Chapters: 

The clean source is:

an array of current ingredient lines, with raw lines preserved separately

Recommended runtime shape

  • ingredient_lines_raw: original preserved lines
  • ingredient_lines_current: current editable lines after substitutions
  • optional later: ingredient_lines_normalized or parsed structured ingredient objects

For nutrition querying, use:

  • original recipe nutrition requestingredient_lines_raw
  • post-substitution nutrition requestingredient_lines_current

That fits your contract cleanly because the Flask layer remains an editor/viewer, while the Nutrition Intelligence Layer consumes a stable ingredient array and resolves foods against data/eurofir_mediterranean.csv through deterministic lookup.

Why the array is the right source

An array gives you one ingredient per unit of work:

  • easier parsing
  • easier substitution tracking
  • easier herb/non-herb filtering
  • easier per-line nutrition resolution
  • easier comparison between original and modified recipe states

This is much cleaner than re-splitting paragraphs or scraping rendered text back out of the UI.

Clean boundary

Keep the responsibilities like this:

Experience / Runtime Layer

  • stores and edits the ingredient lines
  • decides whether the user is asking about original or modified recipe state
  • passes the selected array downward

Nutrition Intelligence Layer

  • receives one ingredient line at a time
  • extracts food candidate text
  • filters out herbs/aromatics if needed
  • resolves against deterministic nutrition lookup
  • returns structured nutrient results

That preserves the contract boundary instead of letting Flask become a nutrition parser.

Practical data model

Something like this is enough for now:

recipe_record = {
    "ingredient_lines_raw": [
        "1 onion, chopped",
        "2 zucchini, sliced",
        "1 tsp cumin",
    ],
    "ingredient_lines_current": [
        "1 onion, chopped",
        "2 broccoli crowns, cut into florets",
        "1 tsp cumin",
    ]
}

Then the nutrition path operates on whichever array is active.

Suggested rule

Use this simple rule:

lines_for_nutrition = ingredient_lines_current or ingredient_lines_raw

Better still, make it explicit:

def get_ingredient_lines(recipe: dict, mode: str = "current") -> list[str]:
    if mode == "current" and recipe.get("ingredient_lines_current"):
        return recipe["ingredient_lines_current"]
    return recipe.get("ingredient_lines_raw", [])

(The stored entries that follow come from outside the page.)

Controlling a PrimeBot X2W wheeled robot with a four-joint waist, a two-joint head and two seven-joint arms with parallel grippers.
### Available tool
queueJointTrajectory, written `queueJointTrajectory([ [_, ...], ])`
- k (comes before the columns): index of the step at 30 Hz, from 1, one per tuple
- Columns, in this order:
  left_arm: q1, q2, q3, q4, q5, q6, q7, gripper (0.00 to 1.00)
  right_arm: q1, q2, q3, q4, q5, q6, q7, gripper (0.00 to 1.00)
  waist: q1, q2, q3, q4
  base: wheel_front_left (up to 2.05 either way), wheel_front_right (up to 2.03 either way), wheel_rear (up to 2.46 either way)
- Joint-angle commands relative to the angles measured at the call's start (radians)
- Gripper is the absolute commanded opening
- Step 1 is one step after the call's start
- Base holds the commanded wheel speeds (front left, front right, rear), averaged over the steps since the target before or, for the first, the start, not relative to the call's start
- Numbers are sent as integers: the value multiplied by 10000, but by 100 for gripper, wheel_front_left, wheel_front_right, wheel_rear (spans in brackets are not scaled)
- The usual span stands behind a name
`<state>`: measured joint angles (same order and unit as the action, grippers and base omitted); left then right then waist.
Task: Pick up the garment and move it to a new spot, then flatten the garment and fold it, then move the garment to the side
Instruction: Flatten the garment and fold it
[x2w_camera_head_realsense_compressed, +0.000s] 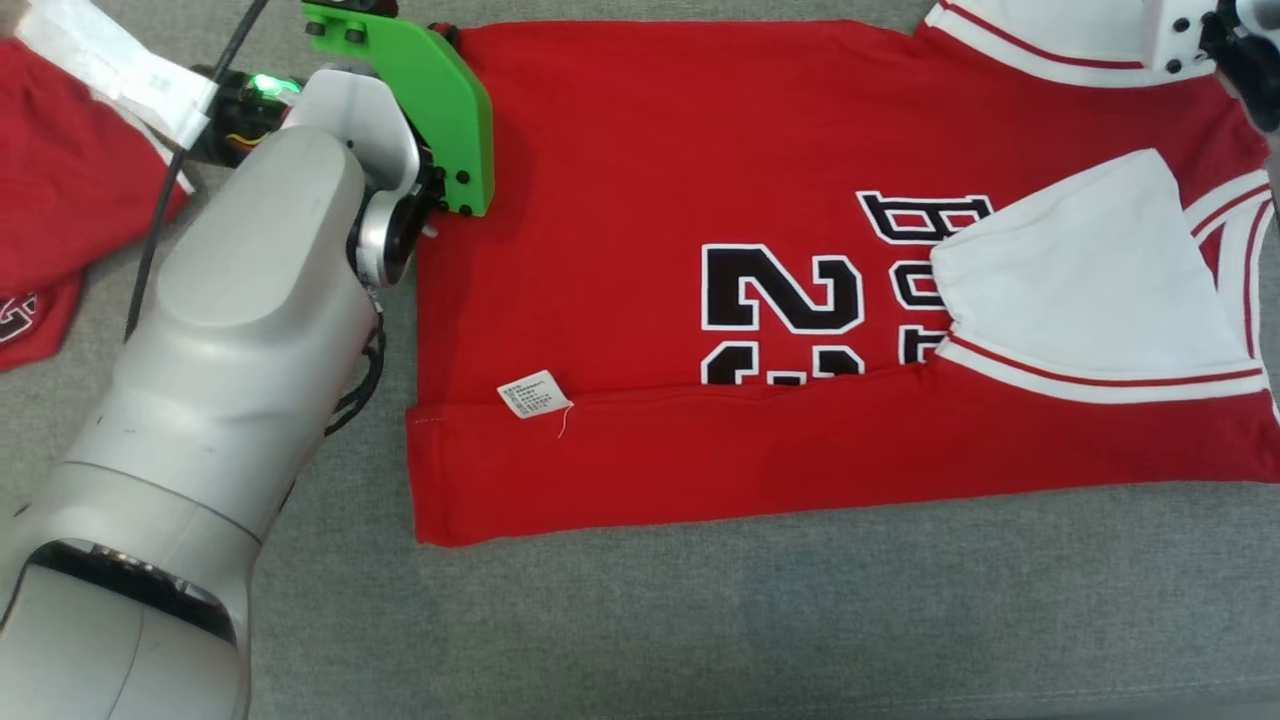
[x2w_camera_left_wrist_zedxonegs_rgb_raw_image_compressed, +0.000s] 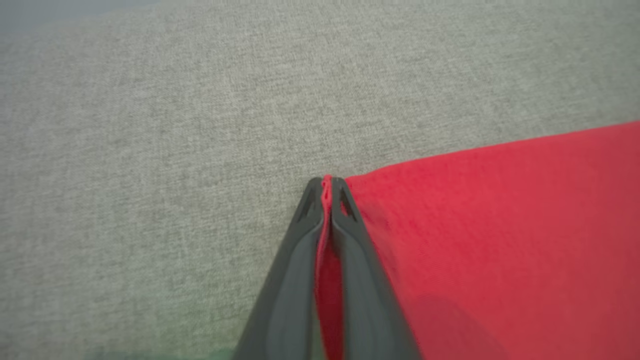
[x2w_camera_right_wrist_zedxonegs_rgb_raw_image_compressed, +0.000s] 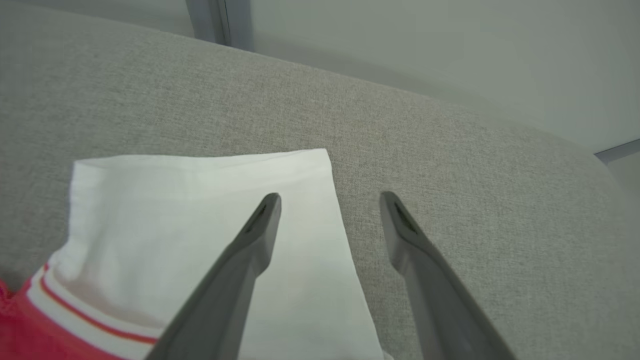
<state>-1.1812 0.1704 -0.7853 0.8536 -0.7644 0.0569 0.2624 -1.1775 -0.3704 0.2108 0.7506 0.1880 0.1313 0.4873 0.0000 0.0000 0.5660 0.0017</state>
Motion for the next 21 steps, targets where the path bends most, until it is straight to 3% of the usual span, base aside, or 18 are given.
queueJointTrajectory([
  [1, -35, -182, -131, 30, 59, -14, -6, 0, -191, -145, -20, 134, -72, -12, 95, 100, 0, 0, 294, 401, 0, 0, 0],
  [6, -67, -607, -341, -151, 138, -139, -298, 0, -483, -555, -169, 486, -311, -13, -9, 100, 0, 0, 555, 863, 0, 0, 0],
  [15, -317, -997, -567, -379, 143, -211, -679, 0, -495, -705, -327, 1121, -306, -7, 618, 100, 0, 0, 916, 1287, 0, 0, 0],
  [16, -336, -1015, -583, -386, 154, -220, -697, 0, -463, -692, -311, 1153, -268, -6, 700, 79, 0, 0, 921, 1297, 0, 0, 0],
  [17, -349, -1021, -589, -385, 150, -227, -753, 0, -442, -692, -298, 1157, -235, -4, 725, 21, 0, 0, 919, 1301, 0, 0, 0],
  [18, -370, -1023, -589, -388, 178, -198, -824, 0, -420, -706, -331, 1146, -197, -4, 752, 0, 0, 0, 908, 1297, 0, 0, 0],
  [21, -384, -957, -530, -362, 214, -120, -1084, 0, -464, -806, -561, 973, -229, -16, 412, 0, 0, 0, 816, 1236, 0, 0, 0],
])
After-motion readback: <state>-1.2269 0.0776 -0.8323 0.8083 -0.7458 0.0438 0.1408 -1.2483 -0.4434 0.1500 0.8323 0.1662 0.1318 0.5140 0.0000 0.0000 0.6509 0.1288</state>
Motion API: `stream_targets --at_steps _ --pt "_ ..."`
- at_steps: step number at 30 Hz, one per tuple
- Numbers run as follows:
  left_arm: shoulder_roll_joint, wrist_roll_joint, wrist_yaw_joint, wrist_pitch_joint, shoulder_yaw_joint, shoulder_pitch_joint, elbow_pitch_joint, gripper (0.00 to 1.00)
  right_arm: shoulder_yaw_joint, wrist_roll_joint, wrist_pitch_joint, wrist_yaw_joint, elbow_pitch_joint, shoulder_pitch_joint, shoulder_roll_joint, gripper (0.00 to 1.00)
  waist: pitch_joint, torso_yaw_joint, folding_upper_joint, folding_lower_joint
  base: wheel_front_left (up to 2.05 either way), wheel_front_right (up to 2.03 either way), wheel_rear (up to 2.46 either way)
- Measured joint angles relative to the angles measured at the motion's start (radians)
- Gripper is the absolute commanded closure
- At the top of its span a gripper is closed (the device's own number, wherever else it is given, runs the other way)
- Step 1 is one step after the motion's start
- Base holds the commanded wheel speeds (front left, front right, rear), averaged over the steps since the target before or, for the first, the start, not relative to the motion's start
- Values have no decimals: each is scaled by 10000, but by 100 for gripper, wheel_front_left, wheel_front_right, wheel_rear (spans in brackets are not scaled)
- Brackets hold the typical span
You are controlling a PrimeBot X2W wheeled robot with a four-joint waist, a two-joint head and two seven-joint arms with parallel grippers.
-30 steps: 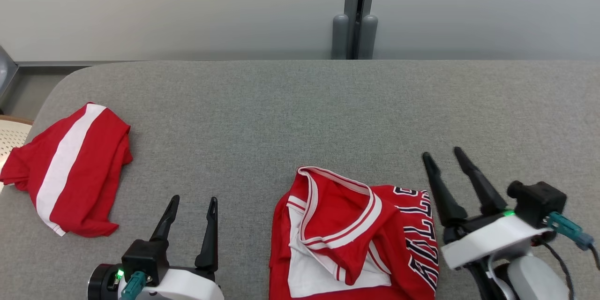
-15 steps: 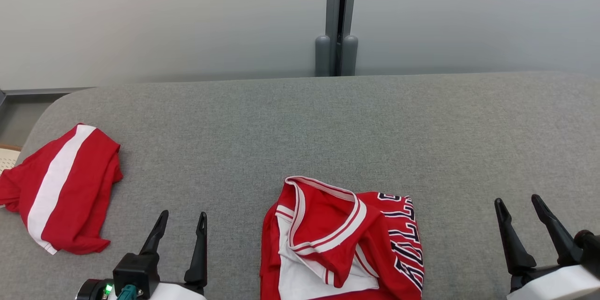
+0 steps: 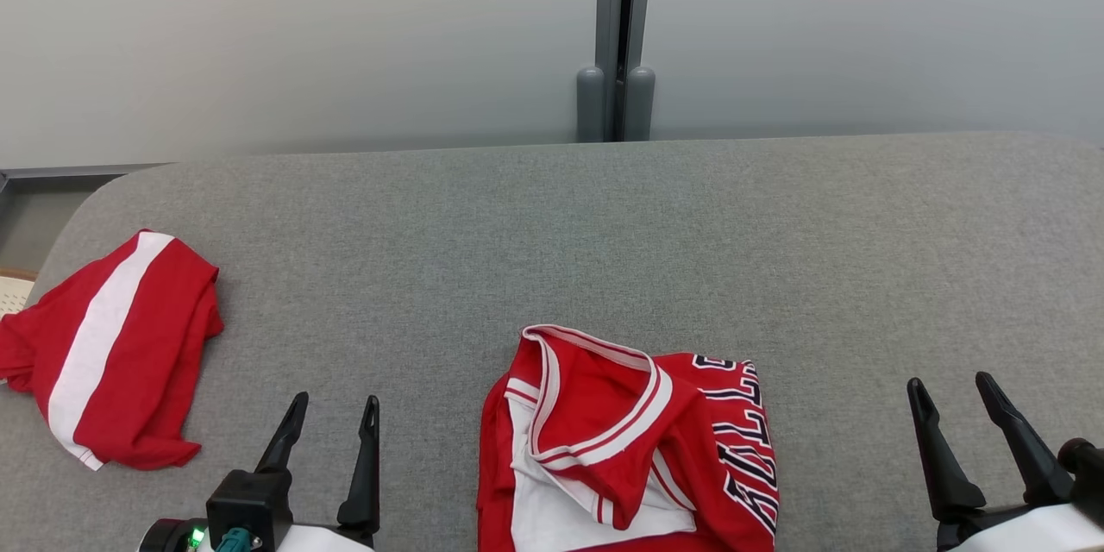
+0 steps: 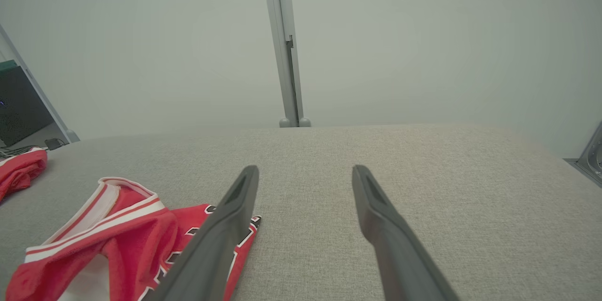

That avoids ambiguity later.

Best next step

Do not query nutrition directly from the Flask textarea contents unless those contents are first stored as the current ingredient-line array.

So the sequence should be:

  1. user edits/substitutes ingredients in Flask
  2. Flask updates ingredient_lines_current
  3. runtime sends that array to shared nutrition resolution
  4. each non-herb ingredient is resolved against data/eurofir_mediterranean.csv via deterministic lookup, not retrieval

Minimal design conclusion

The clean source is:

an array of current ingredient lines, with raw lines preserved separately

That gives you both:

  • original recipe integrity
  • post-substitution nutrition lookup

And it stays aligned with the existing architecture instead of sneaking parsing logic into the UI.

A good naming set would be:

  • ingredient_lines_raw
  • ingredient_lines_current
  • ingredient_lines_for_nutrition(mode="current")

That’s the neatest path through the maze.